Les familles ashkénazes ont pour tradition de
souhaiter la bonne année sur la pomme et le miel.
Selon le minhag italki, la figue remplace la
pomme.
Il est intéressant de savoir qu’en Italie, le minhag
italki n’était pas suivi partout. Du point de vue des
traditions, le pays était divisé en trois zones: l’italienne,
la séfarade et celle du nord, dont la forte
influence allemande se retrouvait dans les traditions
liturgiques. Dans le Piémont, il y avait toutefois
trois communautés qui suivaient les anciennes
traditions des communautés juives françaises, où
des Juifs venus de France s’étaient installés au
cours des XIVe et XVe siècles. Leur rite est connu
sous le nom de «Minhag APAM», selon les initiales
hébraïques de ces trois communautés: Asti,
Fossano et Monsalvo.
Dans une conversation très enrichissante avec le
rabbin HILLEL SERMONETTA, qui dirige spirituellement
la communauté italienne de Jérusalem,
celui-ci nous a notamment déclaré: «Nous mettons
tout en œuvre pour maintenir nos traditions et
transmettre notre liturgie à la jeune génération.

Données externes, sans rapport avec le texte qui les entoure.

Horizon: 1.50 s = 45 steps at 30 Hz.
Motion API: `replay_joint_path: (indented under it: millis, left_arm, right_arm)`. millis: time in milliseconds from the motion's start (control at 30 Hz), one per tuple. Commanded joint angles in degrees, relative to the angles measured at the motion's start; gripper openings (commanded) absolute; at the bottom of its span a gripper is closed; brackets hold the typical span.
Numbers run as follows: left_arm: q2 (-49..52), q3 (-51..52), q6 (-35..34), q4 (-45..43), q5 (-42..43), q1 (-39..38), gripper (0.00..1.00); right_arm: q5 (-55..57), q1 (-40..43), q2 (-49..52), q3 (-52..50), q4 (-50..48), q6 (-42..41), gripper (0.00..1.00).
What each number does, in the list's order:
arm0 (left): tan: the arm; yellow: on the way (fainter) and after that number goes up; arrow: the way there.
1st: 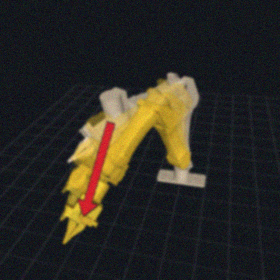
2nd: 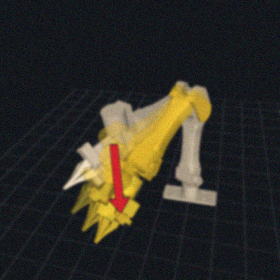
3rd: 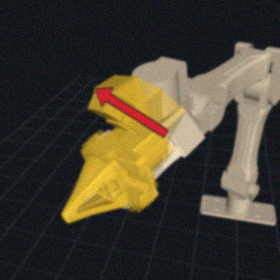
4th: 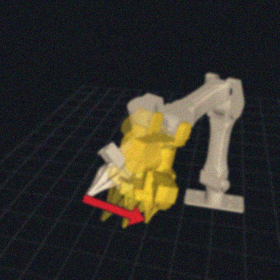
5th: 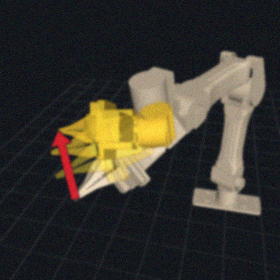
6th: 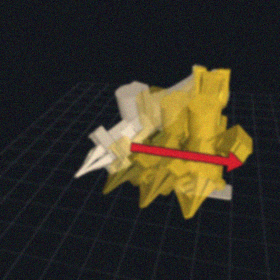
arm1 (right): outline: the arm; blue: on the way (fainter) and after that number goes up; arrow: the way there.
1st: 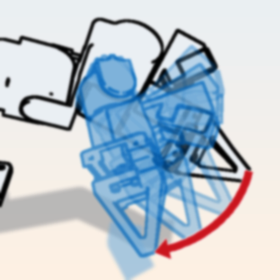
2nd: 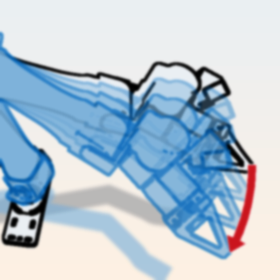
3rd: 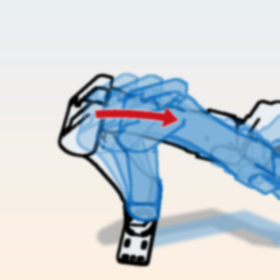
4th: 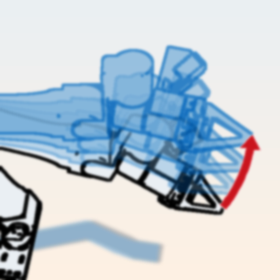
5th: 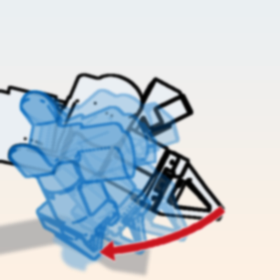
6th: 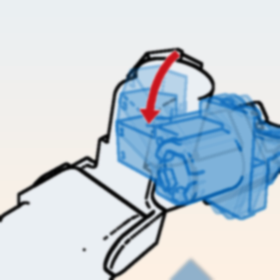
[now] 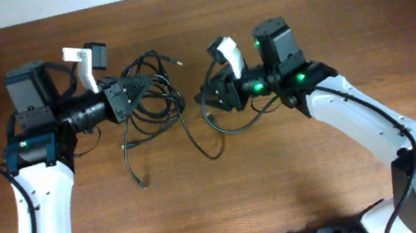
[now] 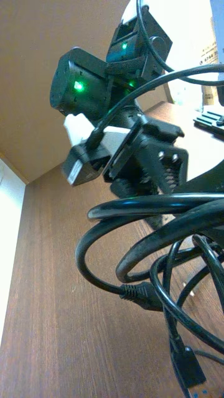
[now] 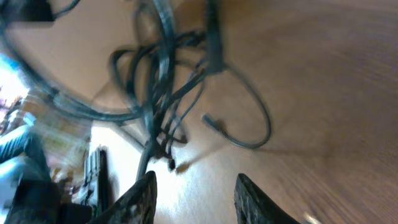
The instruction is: Untangle cables
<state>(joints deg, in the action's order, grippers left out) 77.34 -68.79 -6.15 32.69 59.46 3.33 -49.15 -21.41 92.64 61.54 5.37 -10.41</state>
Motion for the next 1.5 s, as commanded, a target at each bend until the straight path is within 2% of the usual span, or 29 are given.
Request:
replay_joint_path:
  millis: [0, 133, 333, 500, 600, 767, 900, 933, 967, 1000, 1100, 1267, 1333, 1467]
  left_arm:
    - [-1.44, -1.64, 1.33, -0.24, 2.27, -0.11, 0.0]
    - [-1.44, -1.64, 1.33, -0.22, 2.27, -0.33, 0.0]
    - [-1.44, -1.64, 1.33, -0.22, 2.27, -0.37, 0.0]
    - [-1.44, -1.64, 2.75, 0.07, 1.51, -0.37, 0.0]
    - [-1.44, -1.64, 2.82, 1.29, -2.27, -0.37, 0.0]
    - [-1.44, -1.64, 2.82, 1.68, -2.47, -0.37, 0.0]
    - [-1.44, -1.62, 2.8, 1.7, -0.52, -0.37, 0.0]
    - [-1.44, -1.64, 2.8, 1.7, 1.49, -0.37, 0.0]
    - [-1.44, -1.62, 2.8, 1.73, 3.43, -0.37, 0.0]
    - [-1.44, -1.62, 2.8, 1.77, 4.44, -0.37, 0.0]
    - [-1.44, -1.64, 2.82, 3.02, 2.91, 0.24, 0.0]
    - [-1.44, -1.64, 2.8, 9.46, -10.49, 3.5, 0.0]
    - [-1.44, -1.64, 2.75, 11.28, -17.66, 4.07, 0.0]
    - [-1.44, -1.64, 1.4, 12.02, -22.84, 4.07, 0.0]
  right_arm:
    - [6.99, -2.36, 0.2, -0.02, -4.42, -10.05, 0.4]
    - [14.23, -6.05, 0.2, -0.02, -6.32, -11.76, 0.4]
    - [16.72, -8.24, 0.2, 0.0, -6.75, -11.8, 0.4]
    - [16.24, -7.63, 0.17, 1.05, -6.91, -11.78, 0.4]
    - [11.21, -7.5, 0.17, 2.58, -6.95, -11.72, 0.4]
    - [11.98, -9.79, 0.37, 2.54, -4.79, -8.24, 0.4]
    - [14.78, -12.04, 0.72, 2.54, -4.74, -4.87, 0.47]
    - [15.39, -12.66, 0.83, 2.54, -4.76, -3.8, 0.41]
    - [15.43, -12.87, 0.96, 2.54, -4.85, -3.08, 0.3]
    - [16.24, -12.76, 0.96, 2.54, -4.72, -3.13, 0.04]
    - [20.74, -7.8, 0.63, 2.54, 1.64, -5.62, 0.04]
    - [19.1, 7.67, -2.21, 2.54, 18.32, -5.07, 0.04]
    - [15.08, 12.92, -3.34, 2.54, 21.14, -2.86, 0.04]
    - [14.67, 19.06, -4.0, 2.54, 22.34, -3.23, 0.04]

Bien qu’en définitive nous ne différions pas tellement
des autres rites, je crois que nous sommes les
seuls à dire une bénédiction particulière pour la
femme à qui nous exprimons notre reconnaissance
pour sa participation à la vie communautaire. Il
s’agit d’un «Misheberakh» que nous récitons
chaque shabbat lors de la lecture de la Torah.»